I passed through the gate just as the school guardians were walking through. I didn't even glance at them twice. They must have caught in the rain too. I dragged my leg and I must have looked like a thing that walked out the loins if the earth itself. My bushy hair that always lay on my shoulders like a well shaved bush had now shrunk and was sticking to my face with other strands matted into unattractive rumps.

The anger and frustration must have masked the pain because as I walked on the wet pavements I didn't feel a thing. Something inside of me was louder than my pain.

Right as I made the corned the headlights of a car came into sight but I didn't even dare look at it. It went by swiftly and my anger increased. The headlights came again but from behind me and they came to a standstill beside me. I didn't dare look and kept walking. Pain didn't matter anymore I could make it home on my own.

The car hummed again before it came to a stop in front of me on the sidewalk.
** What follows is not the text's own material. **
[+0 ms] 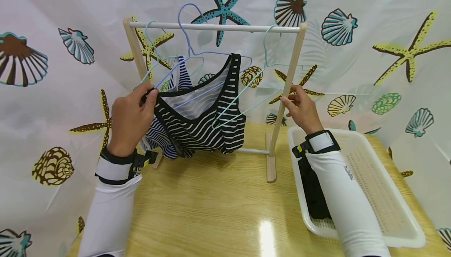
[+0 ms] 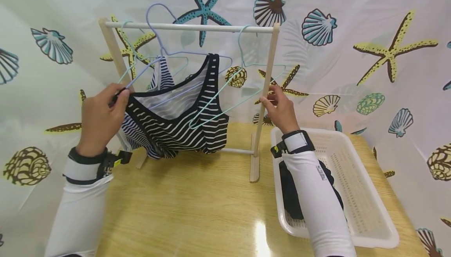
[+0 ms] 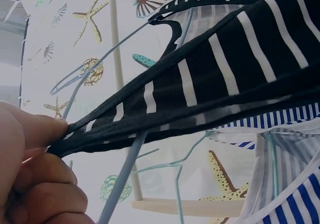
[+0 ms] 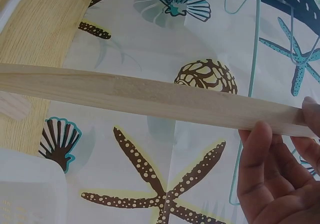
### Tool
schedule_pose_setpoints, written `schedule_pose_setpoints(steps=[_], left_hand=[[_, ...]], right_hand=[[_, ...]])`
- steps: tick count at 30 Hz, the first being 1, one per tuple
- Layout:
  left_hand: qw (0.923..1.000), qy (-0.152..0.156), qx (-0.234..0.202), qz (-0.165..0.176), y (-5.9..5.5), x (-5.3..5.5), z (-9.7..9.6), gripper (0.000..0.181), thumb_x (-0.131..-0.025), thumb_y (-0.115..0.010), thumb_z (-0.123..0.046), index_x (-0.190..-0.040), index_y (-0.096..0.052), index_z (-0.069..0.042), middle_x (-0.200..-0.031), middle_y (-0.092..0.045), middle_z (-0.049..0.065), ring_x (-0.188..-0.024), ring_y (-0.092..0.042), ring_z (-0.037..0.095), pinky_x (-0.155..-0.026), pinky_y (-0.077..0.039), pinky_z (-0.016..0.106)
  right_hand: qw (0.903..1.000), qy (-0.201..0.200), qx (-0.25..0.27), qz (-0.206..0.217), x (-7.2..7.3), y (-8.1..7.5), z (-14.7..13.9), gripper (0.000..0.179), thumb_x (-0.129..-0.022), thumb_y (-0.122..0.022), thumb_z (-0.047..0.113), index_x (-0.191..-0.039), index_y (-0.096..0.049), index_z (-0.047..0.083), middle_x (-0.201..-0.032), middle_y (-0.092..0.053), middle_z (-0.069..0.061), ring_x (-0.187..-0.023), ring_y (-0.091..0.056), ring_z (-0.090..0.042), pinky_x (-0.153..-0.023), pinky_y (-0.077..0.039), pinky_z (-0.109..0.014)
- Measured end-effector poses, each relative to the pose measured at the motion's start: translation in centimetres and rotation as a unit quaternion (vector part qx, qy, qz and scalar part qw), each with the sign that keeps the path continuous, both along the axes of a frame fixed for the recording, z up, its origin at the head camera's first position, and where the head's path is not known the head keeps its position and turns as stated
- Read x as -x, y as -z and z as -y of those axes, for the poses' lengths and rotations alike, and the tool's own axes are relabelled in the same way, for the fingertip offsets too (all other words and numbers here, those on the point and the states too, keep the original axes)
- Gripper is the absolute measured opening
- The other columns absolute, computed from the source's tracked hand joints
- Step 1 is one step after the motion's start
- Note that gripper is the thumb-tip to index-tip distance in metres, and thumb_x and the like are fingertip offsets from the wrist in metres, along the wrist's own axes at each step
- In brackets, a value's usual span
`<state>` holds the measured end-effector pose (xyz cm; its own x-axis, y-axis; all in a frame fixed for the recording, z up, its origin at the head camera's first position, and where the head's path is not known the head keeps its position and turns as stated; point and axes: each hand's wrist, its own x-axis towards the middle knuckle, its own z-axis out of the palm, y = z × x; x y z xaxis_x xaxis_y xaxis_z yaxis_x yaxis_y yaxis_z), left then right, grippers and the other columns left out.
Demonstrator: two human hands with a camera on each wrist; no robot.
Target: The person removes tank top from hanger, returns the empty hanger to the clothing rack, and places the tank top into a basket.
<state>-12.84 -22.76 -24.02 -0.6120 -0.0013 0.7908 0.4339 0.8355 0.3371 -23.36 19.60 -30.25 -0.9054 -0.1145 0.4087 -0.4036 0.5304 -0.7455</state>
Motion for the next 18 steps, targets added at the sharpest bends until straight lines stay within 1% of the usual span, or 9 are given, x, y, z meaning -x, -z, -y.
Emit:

It was my mother's car indeed. She stepped out of the car and walked to me in haste as if to help me but I shoved her hand away so fast I only realized after she stepped back in astonishment. I had never been an angry child and the shove had surprised both of us. I looked at her with an angry state before I shutting my eyes and walking to the car myself.

"I called your dad to pick you up but he got held up with work and I well I'm pregnant" she said looking at her belly lovingly. She is pregnant? She has been going to work just a day ago? I thought in my head and shut my eyes the numbness in my heart coming back with a force. I could rather not feel than feel the feeling I just endured.

for as long as i could remember i had taken care of myself. i didn't feel bad then when my parents couldn't make it to my events or parents gathering at school. i couldn't blame them because they were always so busy at work. i was privileged to live a better life than most Tigania because both my parents were geniuses in medicine. they could name every plant and every poison in Tigania. the worked i laps tirelessly to create new medication. they had always been heroes in my eyes. but as i sat in the car watching my mother rub her belly that was still flat with so much care, i slightly realized i hadn't really existed in her eyes. had she really forgotten me since she got pregnant.